Then Perseus again took flight, and in his flight he passed over many lands and suffered weariness and want, and sometimes felt his faith growing low. Yet ever he sped on, hoping ever, enduring ever. In Egypt he had rest and was fed and honoured by the people of the land, who were fain to keep him to be one of their gods. And in a place called Chemmis they built a statue of him when he had gone, and for many hundreds of years it stood there. And the Egyptians said that ever and again Perseus returned, and that when he came the Nile rose high and the season was fruitful because he had blessed their land.

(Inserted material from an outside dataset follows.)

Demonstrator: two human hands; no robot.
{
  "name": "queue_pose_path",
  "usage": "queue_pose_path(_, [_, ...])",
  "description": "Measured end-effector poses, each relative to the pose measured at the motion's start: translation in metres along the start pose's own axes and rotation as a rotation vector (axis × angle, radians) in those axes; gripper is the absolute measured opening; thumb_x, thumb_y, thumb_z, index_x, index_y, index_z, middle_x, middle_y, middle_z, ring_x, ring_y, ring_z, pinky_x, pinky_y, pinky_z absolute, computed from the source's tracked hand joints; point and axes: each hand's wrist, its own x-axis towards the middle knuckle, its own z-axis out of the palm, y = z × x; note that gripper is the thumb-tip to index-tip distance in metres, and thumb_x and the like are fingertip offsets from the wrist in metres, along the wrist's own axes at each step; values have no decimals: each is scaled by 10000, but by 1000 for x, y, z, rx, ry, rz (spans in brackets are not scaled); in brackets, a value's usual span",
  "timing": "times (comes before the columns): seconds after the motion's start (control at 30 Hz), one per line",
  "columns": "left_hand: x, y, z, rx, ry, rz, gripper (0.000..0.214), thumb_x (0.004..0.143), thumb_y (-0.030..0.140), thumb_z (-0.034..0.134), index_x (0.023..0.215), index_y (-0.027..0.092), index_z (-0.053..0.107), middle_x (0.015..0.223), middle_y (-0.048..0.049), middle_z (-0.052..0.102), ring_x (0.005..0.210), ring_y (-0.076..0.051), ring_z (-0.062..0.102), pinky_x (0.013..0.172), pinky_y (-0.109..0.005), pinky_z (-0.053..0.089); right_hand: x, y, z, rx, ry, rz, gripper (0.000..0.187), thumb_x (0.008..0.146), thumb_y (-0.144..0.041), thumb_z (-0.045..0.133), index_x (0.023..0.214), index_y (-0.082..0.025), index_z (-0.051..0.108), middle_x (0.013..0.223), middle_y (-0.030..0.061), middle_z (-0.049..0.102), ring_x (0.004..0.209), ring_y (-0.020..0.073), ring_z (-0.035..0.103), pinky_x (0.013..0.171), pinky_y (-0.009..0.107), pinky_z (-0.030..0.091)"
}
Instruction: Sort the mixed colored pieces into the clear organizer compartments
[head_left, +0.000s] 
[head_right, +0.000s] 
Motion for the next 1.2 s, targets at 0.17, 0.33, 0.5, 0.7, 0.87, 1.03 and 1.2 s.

Far down below him as he flew one day he sawsomething white on a purple rock in the sea. It seemed too large to be a snowy-plumaged bird, and he darted swiftly downward that he might see more clearly. The spray lashed against the steep rocks of the desolate island, and showered itself upon a figure that at first he took to be a statue of white marble. The figure was but that of a girl, slight and very youthful, yet more fair even than any of the nymphs of the Hesperides. Invisible in his Helmet of Darkness, Perseus drew near, and saw that the fragile white figure was shaken by shivering sobs. The waves, every few moments, lapped up on her little cold white feet, and he saw that heavy chains held her imprisoned to that chilly rock in the sea. A great anger stirred the heart of Perseus, and swiftly he took the helmet from his head and stood beside her. The maid gave a cry of terror, but there was no evil thing in the face of Perseus. Naught but strength and kindness and purity shone out of his steady eyes.

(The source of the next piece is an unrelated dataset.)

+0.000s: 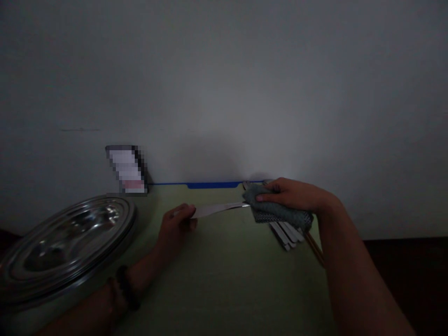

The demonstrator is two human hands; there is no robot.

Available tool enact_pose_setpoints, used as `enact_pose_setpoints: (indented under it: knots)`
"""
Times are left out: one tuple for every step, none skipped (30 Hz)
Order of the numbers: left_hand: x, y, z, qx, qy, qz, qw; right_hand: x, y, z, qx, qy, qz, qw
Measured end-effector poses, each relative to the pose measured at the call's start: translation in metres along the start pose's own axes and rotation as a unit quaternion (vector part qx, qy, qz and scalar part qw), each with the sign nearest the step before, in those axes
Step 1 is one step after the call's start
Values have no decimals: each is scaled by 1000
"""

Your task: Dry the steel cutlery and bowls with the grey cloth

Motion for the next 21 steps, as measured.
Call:
enact_pose_setpoints:
  knots:
    - [1,-3,1,-21,6,14,1000,1,5,-1,15,-7,-18,1000]
    - [1,-5,2,-38,13,26,999,1,8,-1,31,-10,-27,999]
    - [2,-7,2,-50,19,36,998,1,9,1,46,-9,-27,999]
    - [3,-8,3,-57,25,45,997,2,8,4,58,-5,-16,998]
    - [4,-10,4,-60,30,55,996,2,6,8,68,2,3,998]
    - [4,-11,5,-60,35,65,995,4,2,12,79,12,29,996]
    - [5,-13,6,-62,40,75,994,5,-3,18,92,23,58,994]
    - [6,-15,8,-70,47,90,992,7,-9,24,111,34,87,989]
    - [8,-19,11,-83,58,112,989,9,-17,31,133,44,112,984]
    - [11,-24,16,-100,73,143,982,11,-25,38,157,55,138,976]
    - [14,-30,21,-119,90,184,972,12,-35,45,181,67,162,968]
    - [19,-37,27,-134,106,228,959,11,-45,54,201,79,179,960]
    - [24,-42,32,-144,118,263,947,10,-55,62,216,95,193,952]
    - [26,-44,35,-145,126,282,940,8,-63,70,231,111,200,946]
    - [26,-44,36,-140,129,281,941,5,-69,77,240,123,192,944]
    - [25,-42,36,-128,129,264,947,2,-73,83,240,135,189,943]
    - [21,-38,35,-114,127,236,957,-1,-75,86,233,144,184,944]
    - [17,-32,34,-97,126,200,967,-3,-76,86,221,149,183,946]
    - [14,-27,32,-79,125,168,975,-5,-75,84,207,150,185,949]
    - [11,-22,30,-63,122,139,981,-5,-72,79,193,143,186,953]
    - [8,-18,27,-50,120,112,985,-5,-67,71,184,129,186,956]
Point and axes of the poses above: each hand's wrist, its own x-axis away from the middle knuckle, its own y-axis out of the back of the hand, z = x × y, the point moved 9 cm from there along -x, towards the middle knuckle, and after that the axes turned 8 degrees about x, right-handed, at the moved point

Thus when, very gently, he asked her what was the meaning of her cruel imprisonment, she told him the piteous story, as a little child tells the story of its grief to the mother who comforts it. Her mother was queen of Ethiopia, she said, and very, very beautiful. But when the queen had boasted that no nymph who played amongst the snow-crested billows of the sea was as fair as she, a terrible punishment was sent to her. All along the coast of her father’s kingdom a loathsome sea-monster came to hold its sway, and hideous were its ravages. Men and women, children and animals, allwere equally desirable food for its insatiate maw, and the whole land of Ethiopia lay in mourning because of it. At last her father, the king, had consulted an oracle that he might find help to rid the land of the monster. And the oracle had told him that only when his fair daughter, Andromeda, had been sacrificed to the creature that scourged the sea-coast would the country go free. Thus had she been brought there by her parents that one life might be given for many, and that her mother’s broken heart might expiate her sin of vanity. Even as Andromeda spoke, the sea was broken by the track of a creature that cleft the water as does the forerunning gale of a mighty storm. And Andromeda gave a piteous cry.

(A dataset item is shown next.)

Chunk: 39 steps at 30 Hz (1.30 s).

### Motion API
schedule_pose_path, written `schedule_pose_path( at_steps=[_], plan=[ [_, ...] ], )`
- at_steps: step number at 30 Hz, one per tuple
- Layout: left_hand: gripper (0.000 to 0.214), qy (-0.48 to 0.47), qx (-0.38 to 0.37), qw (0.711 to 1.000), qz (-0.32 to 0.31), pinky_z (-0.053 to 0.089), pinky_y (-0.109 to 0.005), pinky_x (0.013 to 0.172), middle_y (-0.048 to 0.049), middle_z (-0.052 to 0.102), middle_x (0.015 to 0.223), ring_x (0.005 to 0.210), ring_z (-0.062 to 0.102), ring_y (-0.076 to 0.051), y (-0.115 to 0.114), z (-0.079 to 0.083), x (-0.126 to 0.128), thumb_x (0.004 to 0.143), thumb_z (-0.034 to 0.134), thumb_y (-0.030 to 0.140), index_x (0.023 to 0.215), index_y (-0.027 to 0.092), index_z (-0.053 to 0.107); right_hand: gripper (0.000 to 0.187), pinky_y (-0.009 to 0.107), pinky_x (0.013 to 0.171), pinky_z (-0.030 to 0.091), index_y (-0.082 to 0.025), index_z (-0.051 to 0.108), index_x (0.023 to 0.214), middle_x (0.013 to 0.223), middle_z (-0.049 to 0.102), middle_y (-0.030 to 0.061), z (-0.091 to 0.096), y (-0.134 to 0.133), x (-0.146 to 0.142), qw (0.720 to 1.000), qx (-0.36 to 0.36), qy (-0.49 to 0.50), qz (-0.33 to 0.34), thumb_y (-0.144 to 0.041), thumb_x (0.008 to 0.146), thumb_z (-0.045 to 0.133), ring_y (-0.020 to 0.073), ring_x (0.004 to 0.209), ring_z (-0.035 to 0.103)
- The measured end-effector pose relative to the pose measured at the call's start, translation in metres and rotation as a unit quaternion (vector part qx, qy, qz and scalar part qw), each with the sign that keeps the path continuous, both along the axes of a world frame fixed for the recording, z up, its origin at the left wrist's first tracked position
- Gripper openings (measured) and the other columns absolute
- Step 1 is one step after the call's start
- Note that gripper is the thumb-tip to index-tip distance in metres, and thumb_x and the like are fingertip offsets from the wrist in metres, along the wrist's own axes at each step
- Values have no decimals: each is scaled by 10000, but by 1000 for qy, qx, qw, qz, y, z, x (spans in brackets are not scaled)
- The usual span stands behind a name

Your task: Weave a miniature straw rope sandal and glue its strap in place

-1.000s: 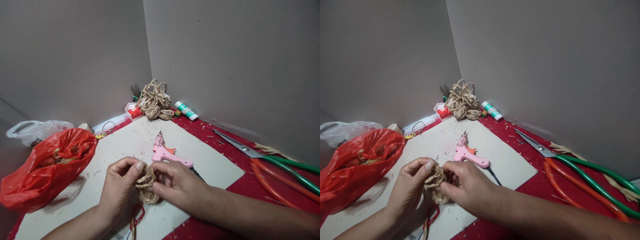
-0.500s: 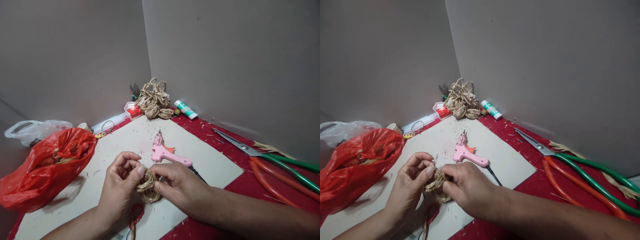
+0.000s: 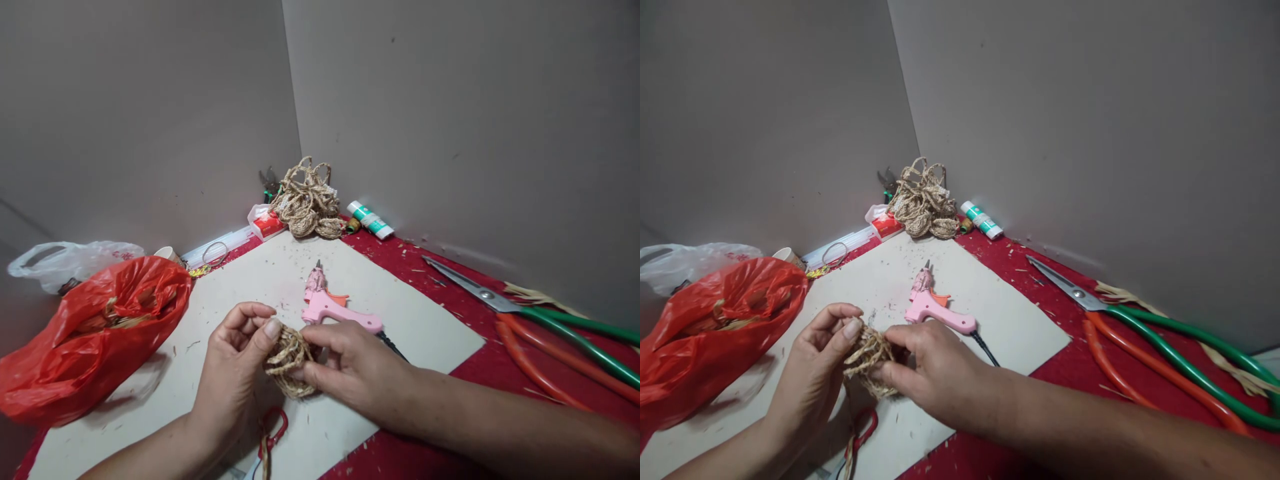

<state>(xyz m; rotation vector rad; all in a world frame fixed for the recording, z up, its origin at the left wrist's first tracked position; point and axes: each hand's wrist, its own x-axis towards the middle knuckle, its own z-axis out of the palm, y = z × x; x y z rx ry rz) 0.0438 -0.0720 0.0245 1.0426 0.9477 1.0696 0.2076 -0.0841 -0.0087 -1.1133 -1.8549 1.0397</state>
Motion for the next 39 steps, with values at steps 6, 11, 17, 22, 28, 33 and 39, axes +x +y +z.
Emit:
schedule_pose_path(
  at_steps=[6,11,17,22,28,33,39],
  plan=[
    [172,-23,-27,999,-31,457,-182,573,11,606,653,582,545,-83,0,2,0,807,710,310,808,154,638,212,208,497,302,-168,517,619,583,434,-52,0,-1,0,996,-42,72,27,-190,828,545,85,549,395],
    [231,-35,26,997,-64,484,-208,756,-53,693,895,803,610,-126,0,1,1,884,611,362,943,161,709,297,210,484,358,-155,571,700,626,501,-35,11,1,0,962,-166,215,-12,-422,766,683,89,549,430],
    [184,-10,13,994,-104,495,-233,769,-54,719,958,815,635,-136,-2,-11,1,871,643,253,1031,195,714,394,201,475,436,-135,612,816,720,558,-7,16,3,0,949,-192,250,-2,-504,726,716,85,566,480],
    [160,-45,-15,997,-63,528,-238,768,-35,738,971,795,663,-124,3,-14,-1,864,654,262,1002,208,717,330,196,504,434,-131,621,853,725,579,-2,15,0,1,952,-188,240,26,-437,765,707,106,630,531],
    [140,-64,-20,997,-26,499,-182,832,-18,736,1020,887,661,-100,4,-7,2,873,647,272,983,210,707,234,214,523,398,-143,623,838,676,594,7,15,-1,3,971,-122,199,-46,-375,850,592,112,599,535],
    [194,-36,3,997,-66,473,-189,858,-28,716,1006,906,631,-111,-3,-18,0,882,631,304,1037,205,693,249,207,534,390,-164,560,728,638,557,-5,7,0,4,990,-37,137,-24,-285,923,462,100,572,499],
    [216,-12,22,996,-90,471,-246,824,-47,693,990,876,614,-139,-6,-31,-2,916,572,319,1064,199,672,253,188,524,398,-171,552,738,638,558,-17,1,1,4,994,-9,112,-6,-242,945,424,90,552,510]
  ],
)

“Lo! he comes!” she cried. “Save me! ah, save me! I am so young to die.”
Then Perseus darted high above her and for an instant hung poised like a hawk that is about to strike. Then, like the hawk that cannot miss its prey, swiftly did he swoop down and smote with his sword the devouring monster of the ocean. Not once, but again and again he smote, until all the water round the rock was churned into slime and blood-stained froth, and until his loathsome combatant floated on its back, mere carrion for the scavengers of the sea.
Then Perseus hewed off the chains that held Andromeda, and in his arms he held her tenderly as he flew with her to her father’s land.
Who so grateful then as the king and queen of Ethiopia? and who so happy as Andromeda? for Perseus,her deliverer, dearest and greatest hero to her in all the world, not only had given her her freedom, but had given her his heart.
Willingly and joyfully her father agreed to give her to Perseus for his wife. No marriage feast so splendid had ever been held in Ethiopia in the memory of man, but as it went on, an angry man with a band of sullen-faced followers strode into the banqueting-hall. It was Phineus, he who had been betrothed to Andromeda, yet who had not dared to strike a blow for her rescue. Straight at Perseus they rushed, and fierce was the fight that then began. But of a sudden, from the goatskin where it lay hid, Perseus drew forth the head of Medusa, and Phineus and his warriors were turned into stone.
For seven days the marriage feast lasted, but on the eighth night Pallas Athené came to Perseus in a dream.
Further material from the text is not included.